El mediocampista de 32 años, hoy sin club, apareció en un video que lo mostraba vendiendo un anillo que había mandado a hacer en su etapa en la Academia
Leonel "Lolo" Miranda atraviesa un presente lejos de las luces del fútbol profesional. A sus 32 años y sin club, el mediocampista fue protagonista de un video que se viralizó en las últimas horas, en el que se lo ve vendiendo un anillo de oro en plena calle de Villa Tranquila, Avellaneda, el barrio donde vive su madre.
En las imágenes, grabadas por un conocido que se acercó a concretar la compra, el ex jugador deIndependienteyRacing explicó que necesitaba desprenderse de la joya en medio de su situación actual. "Ahora estamos así, renegando. Estamos esperando, llegaron una banda de ofertas, pero bueno... que me dejen jugar seis meses en cualquier lado", se lo escucha decir.
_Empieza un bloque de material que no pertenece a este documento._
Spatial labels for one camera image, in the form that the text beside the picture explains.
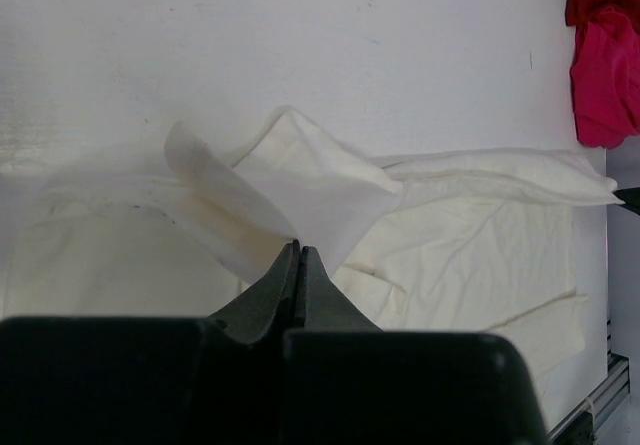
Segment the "white t shirt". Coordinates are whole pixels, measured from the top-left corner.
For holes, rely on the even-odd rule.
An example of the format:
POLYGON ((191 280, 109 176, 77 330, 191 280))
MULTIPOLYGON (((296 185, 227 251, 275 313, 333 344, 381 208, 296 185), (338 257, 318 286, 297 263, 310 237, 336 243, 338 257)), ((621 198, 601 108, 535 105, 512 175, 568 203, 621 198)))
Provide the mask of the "white t shirt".
POLYGON ((292 240, 390 330, 486 331, 540 377, 579 354, 573 212, 616 183, 572 151, 373 161, 284 110, 234 162, 176 124, 59 171, 26 207, 5 316, 199 316, 262 277, 292 240))

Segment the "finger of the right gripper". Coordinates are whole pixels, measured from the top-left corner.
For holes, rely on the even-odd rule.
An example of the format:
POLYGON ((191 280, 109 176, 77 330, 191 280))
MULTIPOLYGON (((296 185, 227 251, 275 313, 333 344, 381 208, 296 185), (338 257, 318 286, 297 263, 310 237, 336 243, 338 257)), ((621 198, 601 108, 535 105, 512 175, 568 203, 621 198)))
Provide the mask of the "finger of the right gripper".
POLYGON ((620 206, 636 215, 640 215, 640 188, 619 189, 614 195, 622 201, 620 206))

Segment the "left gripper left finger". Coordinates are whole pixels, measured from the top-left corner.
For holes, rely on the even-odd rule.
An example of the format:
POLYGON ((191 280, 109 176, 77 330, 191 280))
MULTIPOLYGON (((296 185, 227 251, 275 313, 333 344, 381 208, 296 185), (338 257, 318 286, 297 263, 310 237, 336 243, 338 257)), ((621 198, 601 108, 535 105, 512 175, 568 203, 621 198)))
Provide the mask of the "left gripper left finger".
POLYGON ((286 244, 264 276, 209 316, 210 324, 243 347, 280 336, 292 322, 299 263, 300 244, 286 244))

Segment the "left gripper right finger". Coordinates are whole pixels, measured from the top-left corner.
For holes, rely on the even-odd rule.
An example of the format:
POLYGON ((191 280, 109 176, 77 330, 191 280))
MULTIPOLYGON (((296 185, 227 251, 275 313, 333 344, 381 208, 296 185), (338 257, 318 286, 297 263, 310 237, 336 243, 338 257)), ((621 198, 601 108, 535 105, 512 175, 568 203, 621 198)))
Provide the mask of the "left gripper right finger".
POLYGON ((297 327, 320 332, 379 332, 333 284, 314 247, 303 247, 297 276, 297 327))

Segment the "pink t shirt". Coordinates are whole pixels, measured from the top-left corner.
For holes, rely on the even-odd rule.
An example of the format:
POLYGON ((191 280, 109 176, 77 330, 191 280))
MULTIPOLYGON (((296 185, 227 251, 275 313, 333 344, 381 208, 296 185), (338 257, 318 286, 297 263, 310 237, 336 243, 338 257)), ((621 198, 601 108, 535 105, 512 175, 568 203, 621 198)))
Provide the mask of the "pink t shirt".
POLYGON ((639 34, 625 14, 607 7, 577 29, 570 77, 583 146, 614 149, 639 134, 639 34))

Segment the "aluminium rail frame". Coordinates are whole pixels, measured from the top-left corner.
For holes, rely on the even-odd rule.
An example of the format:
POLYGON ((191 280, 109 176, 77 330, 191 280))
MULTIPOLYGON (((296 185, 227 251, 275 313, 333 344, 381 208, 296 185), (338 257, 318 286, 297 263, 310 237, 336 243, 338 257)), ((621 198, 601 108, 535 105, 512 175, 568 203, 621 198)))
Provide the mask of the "aluminium rail frame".
POLYGON ((637 444, 639 385, 631 361, 612 350, 606 321, 606 350, 588 345, 546 374, 539 397, 551 444, 637 444))

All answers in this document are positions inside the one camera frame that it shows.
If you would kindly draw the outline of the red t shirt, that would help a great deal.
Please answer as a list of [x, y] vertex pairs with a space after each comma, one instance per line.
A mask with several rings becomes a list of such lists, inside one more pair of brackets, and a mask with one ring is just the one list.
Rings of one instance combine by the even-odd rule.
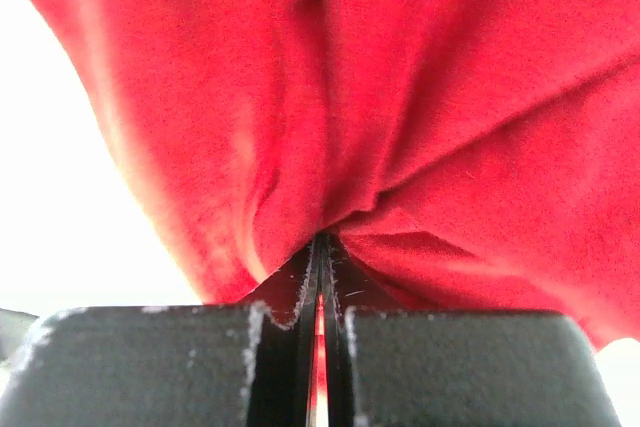
[[201, 305], [329, 235], [410, 311], [639, 334], [639, 0], [30, 0]]

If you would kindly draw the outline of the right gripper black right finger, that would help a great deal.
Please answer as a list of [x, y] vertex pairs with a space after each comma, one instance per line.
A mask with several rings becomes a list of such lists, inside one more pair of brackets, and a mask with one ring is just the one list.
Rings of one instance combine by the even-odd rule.
[[616, 426], [593, 350], [549, 311], [404, 309], [319, 239], [332, 426]]

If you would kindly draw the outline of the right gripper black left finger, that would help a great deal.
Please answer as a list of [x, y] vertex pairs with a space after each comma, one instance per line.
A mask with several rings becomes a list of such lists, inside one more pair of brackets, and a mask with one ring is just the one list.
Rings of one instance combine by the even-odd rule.
[[235, 304], [82, 307], [11, 359], [5, 426], [308, 426], [317, 248]]

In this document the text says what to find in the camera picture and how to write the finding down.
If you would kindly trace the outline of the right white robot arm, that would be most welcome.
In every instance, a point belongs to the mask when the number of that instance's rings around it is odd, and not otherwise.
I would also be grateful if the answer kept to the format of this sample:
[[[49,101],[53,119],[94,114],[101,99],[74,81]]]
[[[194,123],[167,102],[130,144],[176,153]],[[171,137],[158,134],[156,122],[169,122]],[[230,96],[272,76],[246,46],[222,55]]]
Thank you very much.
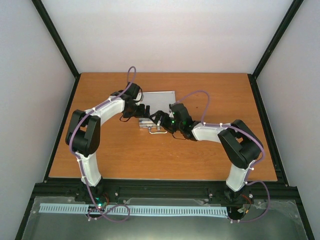
[[[234,202],[248,183],[249,173],[254,165],[263,160],[266,153],[263,144],[242,120],[232,123],[209,124],[192,120],[188,113],[161,110],[149,116],[151,121],[167,132],[180,132],[186,140],[209,141],[220,143],[231,162],[226,187],[225,199]]]

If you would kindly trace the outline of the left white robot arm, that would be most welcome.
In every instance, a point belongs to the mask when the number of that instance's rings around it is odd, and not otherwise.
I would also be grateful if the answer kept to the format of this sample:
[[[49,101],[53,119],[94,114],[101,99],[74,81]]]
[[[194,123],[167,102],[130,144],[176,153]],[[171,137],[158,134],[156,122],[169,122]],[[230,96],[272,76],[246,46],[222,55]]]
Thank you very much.
[[[81,181],[89,186],[86,195],[92,201],[99,201],[104,195],[104,188],[98,185],[102,179],[97,162],[101,126],[120,113],[127,119],[145,117],[150,107],[141,103],[142,100],[141,90],[135,93],[116,91],[99,105],[85,111],[77,109],[71,115],[65,141],[77,159]]]

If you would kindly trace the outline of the aluminium poker case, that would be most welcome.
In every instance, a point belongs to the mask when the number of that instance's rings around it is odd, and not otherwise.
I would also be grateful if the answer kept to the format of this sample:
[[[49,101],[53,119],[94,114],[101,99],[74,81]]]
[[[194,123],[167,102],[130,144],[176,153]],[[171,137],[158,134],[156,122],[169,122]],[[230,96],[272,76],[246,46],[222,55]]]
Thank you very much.
[[[154,114],[156,111],[163,111],[170,114],[169,104],[176,102],[175,91],[154,91],[144,92],[143,101],[140,104],[150,106],[150,114]],[[147,129],[152,135],[166,134],[167,131],[158,126],[157,123],[153,123],[147,117],[138,118],[138,124],[140,129]]]

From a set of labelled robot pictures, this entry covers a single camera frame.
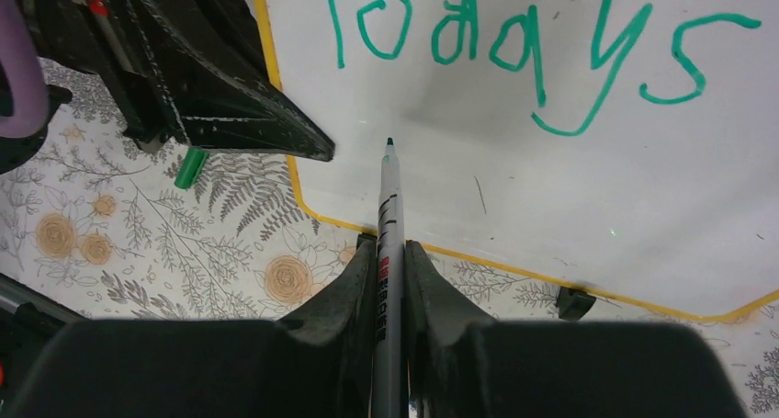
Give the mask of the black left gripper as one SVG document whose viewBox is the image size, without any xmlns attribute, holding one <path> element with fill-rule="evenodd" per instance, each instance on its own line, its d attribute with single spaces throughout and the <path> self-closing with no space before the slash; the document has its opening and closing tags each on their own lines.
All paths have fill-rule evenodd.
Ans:
<svg viewBox="0 0 779 418">
<path fill-rule="evenodd" d="M 335 144 L 270 82 L 245 0 L 17 0 L 38 55 L 96 75 L 154 153 L 176 138 L 223 152 L 330 162 Z"/>
</svg>

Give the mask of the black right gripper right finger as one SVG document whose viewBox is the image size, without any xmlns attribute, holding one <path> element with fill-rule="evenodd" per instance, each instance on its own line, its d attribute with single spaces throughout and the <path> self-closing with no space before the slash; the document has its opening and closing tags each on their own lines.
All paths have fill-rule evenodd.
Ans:
<svg viewBox="0 0 779 418">
<path fill-rule="evenodd" d="M 425 417 L 741 417 L 717 356 L 662 322 L 499 321 L 405 246 L 412 395 Z"/>
</svg>

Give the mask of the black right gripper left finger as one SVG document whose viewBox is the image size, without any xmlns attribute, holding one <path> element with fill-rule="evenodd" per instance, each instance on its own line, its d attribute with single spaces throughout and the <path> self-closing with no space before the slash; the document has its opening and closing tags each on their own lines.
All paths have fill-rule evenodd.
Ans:
<svg viewBox="0 0 779 418">
<path fill-rule="evenodd" d="M 65 326 L 12 402 L 16 417 L 363 417 L 373 243 L 276 321 L 91 320 Z"/>
</svg>

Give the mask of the green whiteboard marker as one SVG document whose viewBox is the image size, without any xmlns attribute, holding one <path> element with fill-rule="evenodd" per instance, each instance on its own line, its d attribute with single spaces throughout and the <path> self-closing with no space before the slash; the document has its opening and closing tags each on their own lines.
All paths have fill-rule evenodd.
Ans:
<svg viewBox="0 0 779 418">
<path fill-rule="evenodd" d="M 392 138 L 381 160 L 377 238 L 377 313 L 371 415 L 405 417 L 407 378 L 402 353 L 404 225 L 401 166 Z"/>
</svg>

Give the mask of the green marker cap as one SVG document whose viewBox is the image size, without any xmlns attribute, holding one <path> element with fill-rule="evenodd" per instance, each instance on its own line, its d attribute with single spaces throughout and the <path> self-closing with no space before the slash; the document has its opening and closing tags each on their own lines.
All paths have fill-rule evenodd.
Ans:
<svg viewBox="0 0 779 418">
<path fill-rule="evenodd" d="M 198 181 L 208 158 L 209 153 L 205 150 L 190 147 L 175 177 L 175 187 L 179 189 L 191 188 Z"/>
</svg>

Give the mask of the yellow framed whiteboard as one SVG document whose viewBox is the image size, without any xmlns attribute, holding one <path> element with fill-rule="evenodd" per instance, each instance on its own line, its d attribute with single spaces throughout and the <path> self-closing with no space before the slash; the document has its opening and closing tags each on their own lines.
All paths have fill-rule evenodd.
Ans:
<svg viewBox="0 0 779 418">
<path fill-rule="evenodd" d="M 778 0 L 253 0 L 299 205 L 701 320 L 778 299 Z"/>
</svg>

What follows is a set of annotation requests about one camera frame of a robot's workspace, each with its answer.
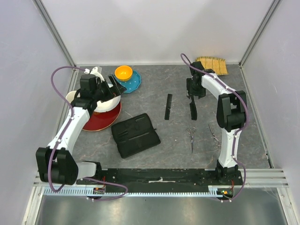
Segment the black straight comb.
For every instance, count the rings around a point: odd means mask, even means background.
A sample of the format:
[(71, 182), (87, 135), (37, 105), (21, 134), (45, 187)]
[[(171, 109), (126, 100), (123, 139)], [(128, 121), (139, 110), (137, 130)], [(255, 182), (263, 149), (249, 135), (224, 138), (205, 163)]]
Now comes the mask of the black straight comb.
[(167, 95), (167, 101), (166, 101), (166, 107), (165, 107), (165, 120), (169, 120), (170, 119), (172, 99), (173, 99), (173, 95), (172, 94), (168, 94)]

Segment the black zipper tool case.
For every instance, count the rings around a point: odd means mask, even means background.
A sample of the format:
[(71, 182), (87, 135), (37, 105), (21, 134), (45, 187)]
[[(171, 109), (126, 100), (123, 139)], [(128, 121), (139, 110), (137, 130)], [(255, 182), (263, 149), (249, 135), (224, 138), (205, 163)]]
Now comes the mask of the black zipper tool case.
[(123, 159), (161, 143), (146, 113), (112, 125), (111, 131), (118, 152)]

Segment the woven bamboo basket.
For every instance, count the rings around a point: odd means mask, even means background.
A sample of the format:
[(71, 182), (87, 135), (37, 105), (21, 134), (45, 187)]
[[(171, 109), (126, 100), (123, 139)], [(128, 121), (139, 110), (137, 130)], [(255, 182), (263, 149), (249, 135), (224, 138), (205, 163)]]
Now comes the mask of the woven bamboo basket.
[(200, 61), (205, 69), (212, 69), (217, 75), (227, 75), (227, 67), (225, 59), (218, 57), (201, 56), (196, 61)]

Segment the red round plate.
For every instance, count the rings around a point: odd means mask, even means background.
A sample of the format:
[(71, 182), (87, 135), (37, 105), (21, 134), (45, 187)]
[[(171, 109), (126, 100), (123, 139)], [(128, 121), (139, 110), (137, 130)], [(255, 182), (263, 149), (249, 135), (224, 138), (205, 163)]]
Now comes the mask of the red round plate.
[(89, 121), (82, 128), (84, 131), (100, 131), (110, 127), (121, 112), (121, 102), (110, 111), (94, 112)]

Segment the silver thinning scissors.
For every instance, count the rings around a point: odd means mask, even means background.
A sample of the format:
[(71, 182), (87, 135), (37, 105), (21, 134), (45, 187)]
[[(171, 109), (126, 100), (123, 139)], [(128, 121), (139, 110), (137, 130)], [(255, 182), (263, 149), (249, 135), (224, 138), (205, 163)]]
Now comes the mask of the silver thinning scissors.
[(212, 138), (213, 138), (213, 141), (214, 141), (214, 148), (215, 149), (218, 149), (221, 147), (221, 143), (220, 141), (217, 139), (215, 133), (214, 133), (214, 130), (213, 130), (213, 127), (212, 125), (209, 123), (209, 129), (210, 129), (210, 132), (211, 132), (211, 135), (212, 135)]

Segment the orange bowl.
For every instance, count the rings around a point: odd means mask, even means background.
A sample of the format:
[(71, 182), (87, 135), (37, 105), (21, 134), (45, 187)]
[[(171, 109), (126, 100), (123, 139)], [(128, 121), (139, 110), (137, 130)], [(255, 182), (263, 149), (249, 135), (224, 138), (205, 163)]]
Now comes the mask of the orange bowl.
[(119, 66), (115, 69), (114, 75), (122, 82), (126, 82), (131, 79), (133, 70), (130, 66)]

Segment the white paper plate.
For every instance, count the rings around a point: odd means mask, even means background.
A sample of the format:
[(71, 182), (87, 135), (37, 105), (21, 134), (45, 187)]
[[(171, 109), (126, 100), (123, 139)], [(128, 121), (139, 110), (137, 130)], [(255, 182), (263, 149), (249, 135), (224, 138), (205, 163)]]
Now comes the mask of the white paper plate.
[[(66, 95), (66, 100), (71, 103), (75, 97), (75, 93), (76, 91), (71, 91)], [(97, 102), (97, 107), (94, 110), (97, 113), (105, 113), (108, 111), (111, 111), (112, 109), (114, 109), (120, 102), (120, 96), (117, 96), (109, 101), (105, 101), (105, 102), (101, 102), (98, 101)]]

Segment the teal dotted plate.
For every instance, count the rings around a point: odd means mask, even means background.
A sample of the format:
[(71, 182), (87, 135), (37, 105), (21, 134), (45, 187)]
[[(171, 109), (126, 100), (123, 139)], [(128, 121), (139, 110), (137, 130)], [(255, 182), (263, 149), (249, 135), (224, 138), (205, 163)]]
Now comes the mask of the teal dotted plate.
[(123, 87), (127, 89), (124, 93), (131, 93), (137, 90), (141, 84), (141, 76), (135, 70), (133, 71), (133, 74), (128, 81), (121, 81), (120, 79), (117, 80)]

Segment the silver scissors with black blades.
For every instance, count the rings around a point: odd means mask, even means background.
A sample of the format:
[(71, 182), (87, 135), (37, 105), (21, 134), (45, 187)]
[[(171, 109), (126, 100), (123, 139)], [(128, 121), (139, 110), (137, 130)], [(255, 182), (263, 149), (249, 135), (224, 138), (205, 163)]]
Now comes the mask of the silver scissors with black blades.
[(191, 150), (191, 153), (193, 153), (193, 148), (194, 148), (194, 134), (195, 134), (195, 131), (196, 131), (195, 127), (186, 129), (186, 132), (189, 134), (189, 137), (190, 137), (190, 150)]

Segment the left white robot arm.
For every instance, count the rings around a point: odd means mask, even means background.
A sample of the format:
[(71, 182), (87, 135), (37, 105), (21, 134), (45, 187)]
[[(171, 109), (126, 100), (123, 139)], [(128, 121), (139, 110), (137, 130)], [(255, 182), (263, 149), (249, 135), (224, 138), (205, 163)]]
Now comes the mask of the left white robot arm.
[(36, 159), (39, 176), (42, 182), (73, 185), (79, 179), (87, 178), (92, 184), (99, 184), (103, 173), (98, 170), (99, 163), (83, 161), (76, 162), (72, 151), (77, 138), (97, 108), (98, 102), (107, 102), (119, 97), (126, 91), (113, 76), (111, 83), (99, 76), (82, 75), (80, 88), (69, 103), (69, 114), (56, 137), (45, 148), (38, 148)]

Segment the black handled comb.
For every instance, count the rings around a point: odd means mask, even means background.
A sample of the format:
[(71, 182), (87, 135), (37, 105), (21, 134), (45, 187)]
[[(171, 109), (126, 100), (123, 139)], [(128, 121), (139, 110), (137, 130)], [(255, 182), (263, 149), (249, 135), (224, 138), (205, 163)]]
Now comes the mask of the black handled comb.
[(188, 98), (191, 100), (191, 102), (189, 104), (191, 120), (197, 120), (197, 108), (196, 108), (194, 96), (193, 95), (188, 95)]

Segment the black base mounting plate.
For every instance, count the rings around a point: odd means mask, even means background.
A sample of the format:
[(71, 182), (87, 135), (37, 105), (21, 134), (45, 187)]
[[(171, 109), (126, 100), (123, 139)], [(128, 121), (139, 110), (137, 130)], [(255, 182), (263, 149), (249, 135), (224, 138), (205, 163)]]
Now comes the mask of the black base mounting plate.
[(242, 185), (242, 175), (217, 177), (214, 170), (205, 169), (102, 169), (93, 177), (100, 181), (121, 184), (129, 193), (207, 192), (208, 186)]

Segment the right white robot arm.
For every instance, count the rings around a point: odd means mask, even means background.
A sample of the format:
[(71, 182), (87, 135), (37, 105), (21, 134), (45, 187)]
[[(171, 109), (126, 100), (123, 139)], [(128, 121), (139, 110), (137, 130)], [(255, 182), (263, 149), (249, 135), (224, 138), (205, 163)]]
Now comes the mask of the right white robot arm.
[(187, 95), (193, 99), (202, 98), (209, 91), (217, 99), (217, 124), (221, 128), (221, 151), (217, 160), (213, 179), (226, 184), (240, 176), (237, 160), (239, 138), (249, 124), (246, 93), (225, 84), (212, 69), (204, 69), (201, 62), (187, 64), (191, 78), (187, 79)]

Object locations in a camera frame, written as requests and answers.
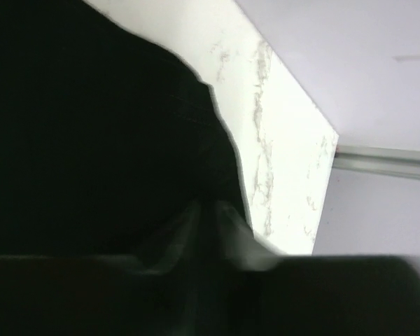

Miranda contó que el anillo se lo había mandado a hacer durante su etapa en la Academia, uno de los momentos más destacados de su carrera, cuando fue campeón del Trofeo de Campeones y la Supercopa Internacional en 2022. "Me lo mandé a hacer hace bastante, cuando jugaba en Racing. Está terrible", comentó antes de cerrar la operación.
Tras pesar la pieza, que marcó 12.8 gramos, ambas partes acordaron el precio y el volante recibió 1170 dólares en efectivo. "Cheto, hermano", lanzó tras el pesaje, en una escena cordial que terminó con un saludo y la despedida.
El último partido oficial de Miranda fue a fines de septiembre de 2025, con la camiseta de San Telmo en la Primera Nacional. Antes había tenido pasos breves por Banfield y Tigre, luego de dejar Racing en 2024. Su recorrido también incluye etapas en la MLS con Houston Dynamo, en México con Tijuana y un buen rendimiento en Defensa y Justicia, además de su debut en Independiente, donde vivió el descenso y el ascenso.
Miranda se destacó en su paso por Racing
Miranda supo ser una promesa del fútbol argentino y construir una trayectoria con títulos y experiencia internacional. Hoy, desde su barrio y a la espera de una oportunidad, busca relanzar su carerra y volver a pisar una cancha.